Methods: A cross-sectional study was performed on 360 postmenopausal women. They were grouped into two groups. Group 1 was the control group (n = 189) without DES symptoms and which did not receive HT. Group 2 (n = 177) consisted of women with DES symptoms. Group 2 was randomly grouped into two further categories-group 2A (n = 90) that received estrogen-only HT, and group 2B (n = 87) in which participants were treated with a combination of estrogen and progesterone HT. The severity of symptom levels was determined using the Ocular Surface Disease Index levels that identify the extent of the relationship between the sex hormones and DES. A further comparison of the severity of symptoms among women using HT and those not using HT was used to establish the relationship between HT and DES in postmenopausal women.

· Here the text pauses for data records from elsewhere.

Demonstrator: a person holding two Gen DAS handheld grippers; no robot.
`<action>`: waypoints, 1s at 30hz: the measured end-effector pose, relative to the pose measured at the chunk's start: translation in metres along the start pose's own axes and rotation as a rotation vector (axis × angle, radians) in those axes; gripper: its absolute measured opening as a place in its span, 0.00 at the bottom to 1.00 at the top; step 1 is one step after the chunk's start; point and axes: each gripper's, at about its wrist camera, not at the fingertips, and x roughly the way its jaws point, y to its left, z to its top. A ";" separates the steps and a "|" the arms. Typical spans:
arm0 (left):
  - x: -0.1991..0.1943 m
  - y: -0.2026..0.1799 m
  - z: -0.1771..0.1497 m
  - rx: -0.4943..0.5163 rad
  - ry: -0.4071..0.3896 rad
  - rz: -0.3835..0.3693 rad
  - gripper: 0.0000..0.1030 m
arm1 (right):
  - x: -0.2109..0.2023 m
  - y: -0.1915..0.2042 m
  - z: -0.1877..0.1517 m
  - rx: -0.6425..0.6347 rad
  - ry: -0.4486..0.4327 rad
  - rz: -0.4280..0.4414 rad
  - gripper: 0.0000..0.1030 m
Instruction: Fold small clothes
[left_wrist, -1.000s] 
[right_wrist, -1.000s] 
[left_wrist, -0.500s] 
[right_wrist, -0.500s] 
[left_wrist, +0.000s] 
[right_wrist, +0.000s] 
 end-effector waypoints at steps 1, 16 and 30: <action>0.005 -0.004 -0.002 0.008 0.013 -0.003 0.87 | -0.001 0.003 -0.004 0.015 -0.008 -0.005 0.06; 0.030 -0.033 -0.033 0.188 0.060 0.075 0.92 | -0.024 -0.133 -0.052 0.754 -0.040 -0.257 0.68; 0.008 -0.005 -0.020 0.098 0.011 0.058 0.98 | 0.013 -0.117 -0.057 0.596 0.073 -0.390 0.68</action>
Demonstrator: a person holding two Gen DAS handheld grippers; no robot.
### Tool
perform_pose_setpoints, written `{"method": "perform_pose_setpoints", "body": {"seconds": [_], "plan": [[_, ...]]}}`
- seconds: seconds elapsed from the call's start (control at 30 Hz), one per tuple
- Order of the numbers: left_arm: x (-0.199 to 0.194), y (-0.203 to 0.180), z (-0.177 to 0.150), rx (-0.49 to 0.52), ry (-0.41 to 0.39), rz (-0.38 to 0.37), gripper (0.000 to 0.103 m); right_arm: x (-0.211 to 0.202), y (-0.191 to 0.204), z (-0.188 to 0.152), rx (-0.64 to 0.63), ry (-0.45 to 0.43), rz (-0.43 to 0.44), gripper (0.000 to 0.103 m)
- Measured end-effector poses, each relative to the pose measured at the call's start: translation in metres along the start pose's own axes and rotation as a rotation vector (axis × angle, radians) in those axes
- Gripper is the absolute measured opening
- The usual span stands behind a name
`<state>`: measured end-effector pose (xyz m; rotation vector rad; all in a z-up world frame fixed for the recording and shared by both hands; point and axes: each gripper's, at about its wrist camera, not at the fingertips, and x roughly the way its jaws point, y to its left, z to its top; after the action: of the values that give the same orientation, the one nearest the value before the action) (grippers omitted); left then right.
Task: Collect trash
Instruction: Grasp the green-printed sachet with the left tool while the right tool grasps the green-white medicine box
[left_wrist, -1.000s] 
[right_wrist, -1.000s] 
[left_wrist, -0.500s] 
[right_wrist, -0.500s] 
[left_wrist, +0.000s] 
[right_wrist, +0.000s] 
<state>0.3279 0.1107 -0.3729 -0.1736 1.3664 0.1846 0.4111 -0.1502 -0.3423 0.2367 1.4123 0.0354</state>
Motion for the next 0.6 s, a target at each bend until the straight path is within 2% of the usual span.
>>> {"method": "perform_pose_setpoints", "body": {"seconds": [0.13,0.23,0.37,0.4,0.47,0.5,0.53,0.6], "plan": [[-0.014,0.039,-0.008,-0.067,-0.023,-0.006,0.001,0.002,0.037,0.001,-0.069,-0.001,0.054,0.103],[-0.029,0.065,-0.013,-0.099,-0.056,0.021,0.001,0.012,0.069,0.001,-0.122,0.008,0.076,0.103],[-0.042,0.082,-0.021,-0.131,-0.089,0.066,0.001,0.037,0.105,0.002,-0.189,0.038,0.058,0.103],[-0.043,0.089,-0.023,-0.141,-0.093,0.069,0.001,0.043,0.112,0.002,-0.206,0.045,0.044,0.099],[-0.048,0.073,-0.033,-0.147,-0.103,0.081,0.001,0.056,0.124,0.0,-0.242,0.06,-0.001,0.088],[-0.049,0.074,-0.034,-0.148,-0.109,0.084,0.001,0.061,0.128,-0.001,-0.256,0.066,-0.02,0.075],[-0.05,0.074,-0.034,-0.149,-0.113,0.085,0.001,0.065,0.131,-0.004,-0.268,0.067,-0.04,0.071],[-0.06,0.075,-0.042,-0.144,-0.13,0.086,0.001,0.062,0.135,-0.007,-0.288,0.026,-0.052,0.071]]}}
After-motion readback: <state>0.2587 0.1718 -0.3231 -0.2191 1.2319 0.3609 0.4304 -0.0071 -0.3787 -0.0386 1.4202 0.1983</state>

Results: There was a significant variation in the severity levels of DES across women not using HT and those who were using HT (group 2A and 2B) (F[2, 357] = 974.186, P < 0.0001). Also, there was a significant variation in the severity levels of DES based on dosage levels (<1 and >1 mg/d) across women using HT (group 2A and 2B) (F[2, 357] = 302.513, P < 0.0001). Finally, there was a significant variation in the severity levels of DES based on duration levels 12, 36, and 48 months across women using HT (group 2A and 2B) (F[3, 356] = 218.266, P < 0.0001).
Conclusions: The current study findings have negated the previous assumption that HT use contributes to a reduction in DES among postmenopausal women. Instead, prolonged HT use seems to increase the risk of DES.